Music For Crocodiles

Paru en 2001, « Salt Rain », le premier album de Susheela Raman, tentait de redéfinir les contours de ce qu’on nomme souvent sans réfléchir la ‘world music’, une étiquette devenue presque insultante à force de clichés réducteurs. En mixant les sonorités traditionnelles de son pays d’origine (l’Inde) aux rythmes occidentaux (soul, rock, funk, folk,…) qui l’ont bercé depuis sa tendre enfance (passée en Australie et au Royaume-Uni), Susheela Raman avait pondu un disque rassembleur, d’une étonnante modernité. Embrasser différentes cultures, mais éviter l’indigeste ‘fusion’ qu’on nous sert à la louche depuis le « Graceland » du petit Paul Simon : voilà le pari qu’elle se fixe à chaque disque, et qu’elle arrive jusqu’ici à tenir, malgré les mauvaises langues.

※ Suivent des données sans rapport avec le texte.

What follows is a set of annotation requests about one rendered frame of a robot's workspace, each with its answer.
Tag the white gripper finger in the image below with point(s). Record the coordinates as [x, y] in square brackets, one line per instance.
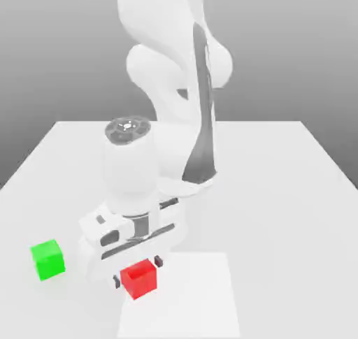
[158, 261]
[116, 282]

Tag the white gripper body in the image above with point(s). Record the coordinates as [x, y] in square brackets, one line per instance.
[167, 238]

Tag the small red cube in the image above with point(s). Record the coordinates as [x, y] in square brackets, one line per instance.
[139, 281]

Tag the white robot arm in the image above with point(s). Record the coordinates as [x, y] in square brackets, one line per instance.
[131, 171]

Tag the small green cube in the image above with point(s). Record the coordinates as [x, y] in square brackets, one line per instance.
[49, 260]

La nouveauté de ce troisième album, c’est la présence sur la plupart des titres de musiciens traditionnels indiens. Ceux-là même qui gardent bien vivante la mémoire d’une culture musicale, peu connue sur notre continent. Ce qui donne une succession de morceaux aux tonalités chamarrées et subtiles, où les tablas côtoient la guitare électrique et le sitar les notes funky du Rhodes… Sans parler de cette voix, qui s’exprime aussi bien en anglais qu’en hindou, voire en français sur un titre charmant (« L’Ame Volatile »). Enregistré entre Madras, Londres et Paris, « Music For Crocodiles » distille ses charmes universels sans verser dans le stéréotype qui colle souvent à ce genre de musique. Ici c’est du vécu, et ça s’entend. Les faussaires sont prévenus.